Seulement voilà, depuis huit semaines, on nous le sert vraiment à toutes les sauces ce Covid-19. Et ce, du matin jusqu’au soir. Inévitablement, arrive un moment où l’on sature. Une quantité importante d’informations que nul n’a la capacité cognitive de traiter intégralement. Ce phénomène porte un nom: l’infobésité. Ce terme rappelle le fast food et à juste titre, puisqu’il associe information et obésité et désigne les risques physiques et psychiques que peut présenter l’excès d’informations chez le lecteur.

Qu’en est-il de la responsabilité des médias face à cette surabondance? L’écrivain américano-vaudois Jon Ferguson publie un “Corona Diary” dans lequel il parle entre autres de l’ambiance anxiogène nourri par les journalistes. “Le virus le plus dangereux, c’est les médias” s’insurge-t-il dans une interview pour Athle.ch.

Cette critique est à nuancer, selon les journaux régionaux. “Sur les réseaux sociaux, je ressens un ras-le-bol lié au coronavirus”, admet Serge Gumy. “Des collègues m’ont par ailleurs rapporté des remarques de lecteurs aspirant à ce que nous parlions d’autre chose mais je n’ai personnellement reçu aucune remarque de ce type.”
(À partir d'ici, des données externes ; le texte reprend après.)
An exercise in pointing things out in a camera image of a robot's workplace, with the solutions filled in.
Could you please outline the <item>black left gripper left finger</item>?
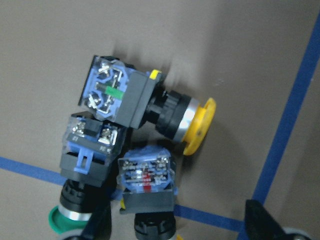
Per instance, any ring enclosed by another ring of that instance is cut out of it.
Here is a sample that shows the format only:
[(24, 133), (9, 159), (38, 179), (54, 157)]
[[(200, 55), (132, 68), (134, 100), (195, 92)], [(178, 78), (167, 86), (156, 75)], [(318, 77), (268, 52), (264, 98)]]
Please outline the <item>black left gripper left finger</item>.
[(80, 240), (109, 240), (112, 233), (111, 202), (106, 200), (97, 206), (80, 234)]

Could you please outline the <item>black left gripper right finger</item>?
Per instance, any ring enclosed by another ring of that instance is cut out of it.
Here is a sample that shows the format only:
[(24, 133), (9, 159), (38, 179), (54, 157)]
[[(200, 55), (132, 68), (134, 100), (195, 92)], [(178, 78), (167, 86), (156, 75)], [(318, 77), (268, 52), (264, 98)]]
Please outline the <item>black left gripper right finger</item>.
[(287, 239), (283, 228), (258, 200), (246, 200), (244, 226), (249, 240)]

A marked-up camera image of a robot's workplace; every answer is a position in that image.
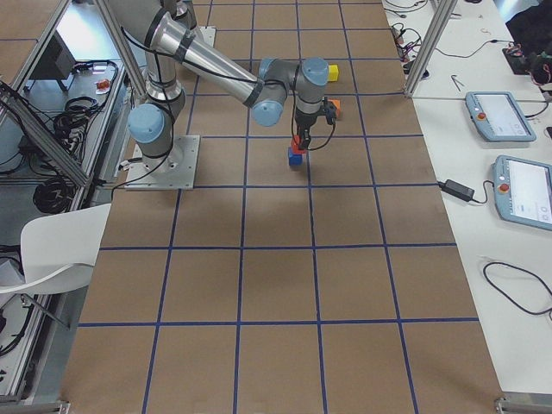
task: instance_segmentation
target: blue block
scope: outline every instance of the blue block
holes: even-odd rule
[[[290,166],[300,166],[303,164],[303,155],[294,154],[291,147],[287,148],[287,159],[289,160]]]

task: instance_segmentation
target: grid floor
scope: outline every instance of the grid floor
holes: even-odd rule
[[[197,187],[116,194],[61,397],[78,414],[493,413],[498,381],[381,3],[195,4],[249,70],[338,64],[336,137],[290,169],[291,103],[264,129],[179,70]]]

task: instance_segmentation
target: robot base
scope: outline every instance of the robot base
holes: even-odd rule
[[[191,190],[196,177],[196,165],[198,163],[199,135],[175,136],[174,144],[179,146],[184,154],[180,162],[170,172],[157,173],[156,171],[124,186],[127,190]],[[141,150],[135,147],[134,158],[141,157]],[[148,170],[141,163],[130,165],[127,181],[138,179],[147,174]]]

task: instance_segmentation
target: white table
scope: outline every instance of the white table
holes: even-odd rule
[[[466,56],[492,39],[511,41],[506,28],[492,0],[481,3],[458,1],[461,19],[450,19],[445,28],[438,48],[448,54]],[[387,14],[390,24],[403,23],[405,28],[414,28],[423,37],[434,15],[431,4],[406,18]],[[414,41],[415,34],[409,31],[405,41]],[[532,84],[529,76],[514,75],[502,49],[507,43],[486,44],[478,53],[468,59],[452,58],[435,51],[428,64],[430,77],[421,81],[414,97],[430,98],[464,98],[467,91],[510,91],[518,101],[542,102],[543,96]],[[455,87],[451,75],[457,75],[465,86],[461,90]]]
[[[492,179],[491,165],[500,154],[552,162],[552,140],[544,128],[552,125],[552,110],[531,122],[538,134],[531,144],[489,143],[476,132],[464,102],[417,99],[418,119],[440,181],[453,179],[485,198],[482,182]],[[526,113],[538,112],[541,103],[521,105]],[[443,193],[448,218],[455,234],[462,264],[474,297],[492,362],[504,392],[552,394],[552,321],[533,317],[514,307],[483,278],[482,267],[491,260],[526,268],[552,286],[552,232],[499,218],[490,185],[489,202],[466,204]],[[499,285],[529,309],[551,306],[542,286],[519,274],[507,276]]]

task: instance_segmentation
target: white chair
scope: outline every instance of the white chair
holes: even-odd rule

Les journaux comme reflet de la société

On peut enfin sortir de chez nous, ne serait-il pas temps de passer à autre chose? Cette question, les journaux régionaux n’ont pas fini de se la poser. Pour y répondre, le rédacteur en chef de la Liberté se réfère aux conversations dans son cercle privé: Allons-nous pouvoir partir en vacances? Pourrons-nous bientôt retourner au bureau? Pourrai-je fêter mon anniversaire avec mes amis? Qu’on le veuille ou non, le virus continue d’avoir une influence incontournable sur la vie politique, économique et sociale. “Finalement, notre journal est un peu le reflet d’une préoccupation générale”, souligne Serge Gumy.

“Tous les jours, il faut trouver un cocktail réussi d’informations qui mélangent les différentes thématiques.” Lea Gloor, rédactrice à ArcInfo

Au jour du déconfinement, lundi 11 mai, le coronavirus ne devrait plus monopoliser les flux d’informations. “Il est impossible de ne pas traiter du coronavirus dans une édition de La Liberté. Mais il n’est plus possible de n’y traiter que de ça.” En bref, préparez-vous, on n’a pas fini d’en parler.

Ce travail journalistique est issu du projet #médiasconfinés (cours “Compétences numériques pour le journalisme”) dans le cadre du master en journalisme de l’Académie du journalisme et des médias (AJM) de l’Université de Neuchâtel.